## WHAT THE EXERCISE ASKS
Images are to be left out; everything else in the listing should be repeated exactly.

START SUPPLIED DATA

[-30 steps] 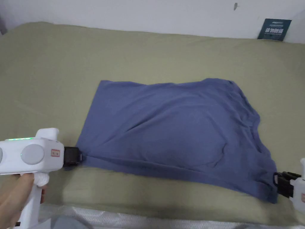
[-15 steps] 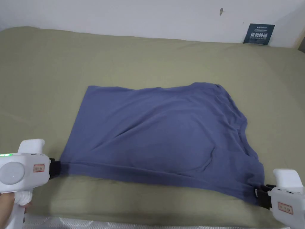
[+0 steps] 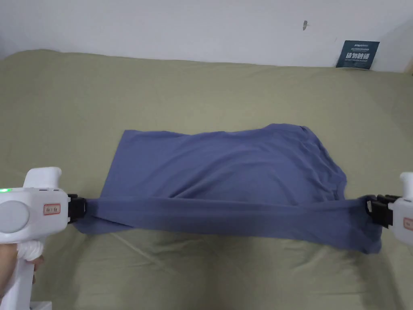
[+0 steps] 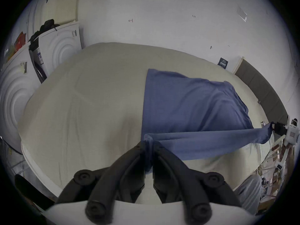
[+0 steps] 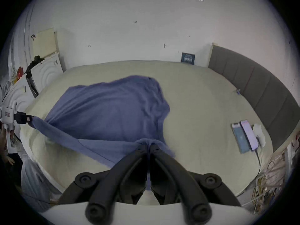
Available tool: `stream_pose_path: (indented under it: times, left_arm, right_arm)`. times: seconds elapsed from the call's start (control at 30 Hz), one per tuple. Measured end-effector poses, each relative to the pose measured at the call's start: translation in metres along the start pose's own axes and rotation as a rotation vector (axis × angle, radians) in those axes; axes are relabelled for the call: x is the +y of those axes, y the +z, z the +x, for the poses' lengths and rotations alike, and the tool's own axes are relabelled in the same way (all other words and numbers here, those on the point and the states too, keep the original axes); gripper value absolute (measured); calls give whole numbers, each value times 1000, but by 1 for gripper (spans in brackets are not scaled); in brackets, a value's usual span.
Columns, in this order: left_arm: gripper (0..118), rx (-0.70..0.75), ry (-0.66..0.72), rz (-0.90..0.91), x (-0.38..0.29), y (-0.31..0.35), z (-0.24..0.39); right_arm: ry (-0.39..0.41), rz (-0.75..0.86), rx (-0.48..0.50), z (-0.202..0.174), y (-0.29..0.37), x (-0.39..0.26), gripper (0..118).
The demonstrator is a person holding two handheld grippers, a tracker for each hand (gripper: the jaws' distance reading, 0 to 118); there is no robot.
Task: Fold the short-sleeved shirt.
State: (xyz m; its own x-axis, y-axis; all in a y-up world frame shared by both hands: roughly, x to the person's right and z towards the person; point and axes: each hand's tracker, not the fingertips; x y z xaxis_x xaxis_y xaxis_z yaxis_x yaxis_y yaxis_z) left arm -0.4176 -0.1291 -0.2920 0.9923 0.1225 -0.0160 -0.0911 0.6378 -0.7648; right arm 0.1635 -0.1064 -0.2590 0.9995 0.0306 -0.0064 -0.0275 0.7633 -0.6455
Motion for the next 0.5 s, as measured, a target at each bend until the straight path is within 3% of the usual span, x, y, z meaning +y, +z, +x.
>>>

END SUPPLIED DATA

## EXPECTED ANSWER
[-30 steps] 
[-15 steps] 
[+0 steps] 
[+0 steps] 
[+0 steps] 
Available tool: `stream_pose_path: (indented under it: times, left_arm, right_arm)`. times: seconds elapsed from the call's start (control at 30 Hz), one per tuple. Measured end-effector poses, each relative to the pose measured at the call's start: translation in metres along the start pose's own axes and rotation as a rotation vector (axis × angle, radians) in those axes; axes are relabelled for the call: x is the +y of those axes, y the +z, z the +x, for the poses' lengths and rotations alike, and the tool's own axes are relabelled in the same way (all other words and numbers here, those on the point and the states too, keep the original axes); gripper value absolute (measured); calls give whole numbers, each value times 1000, but by 1 for gripper (spans in brackets are not scaled); in brackets, a value's usual span.
Columns, in this order: left_arm: gripper (0..118), rx (-0.70..0.75), ry (-0.66..0.72), rz (-0.90..0.91), x (-0.38..0.29), y (-0.31..0.35), z (-0.24..0.39); right_arm: ry (-0.39..0.41), rz (-0.75..0.86), rx (-0.48..0.50), z (-0.202..0.174), y (-0.29..0.37), x (-0.39..0.26), gripper (0..118).
The demonstrator is a person holding two handheld grippers, a tracker for each hand (gripper: the jaws' distance reading, 0 to 118); there is no robot.
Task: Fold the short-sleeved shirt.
State: (xyz m; its own x-axis, y-axis; all in a y-up world frame shared by both hands: roughly, x to the person's right and z towards the person; point and axes: each hand's tracker, not the fingertips; x y z xaxis_x xaxis_y xaxis_z yaxis_x yaxis_y yaxis_z) left arm -0.4176 -0.1291 -0.2920 0.9923 0.1225 -0.0160 -0.0911 0.6378 -0.7648; right arm 0.1635 -0.1064 -0.2590 0.9995 0.0306 -0.0064 -0.0275 0.7633 -0.6455
Motion for the next 0.5 s, as measured, a target at each bend until the straight path is within 3% of the usual span, x, y, z meaning +y, +z, +x.
>>>

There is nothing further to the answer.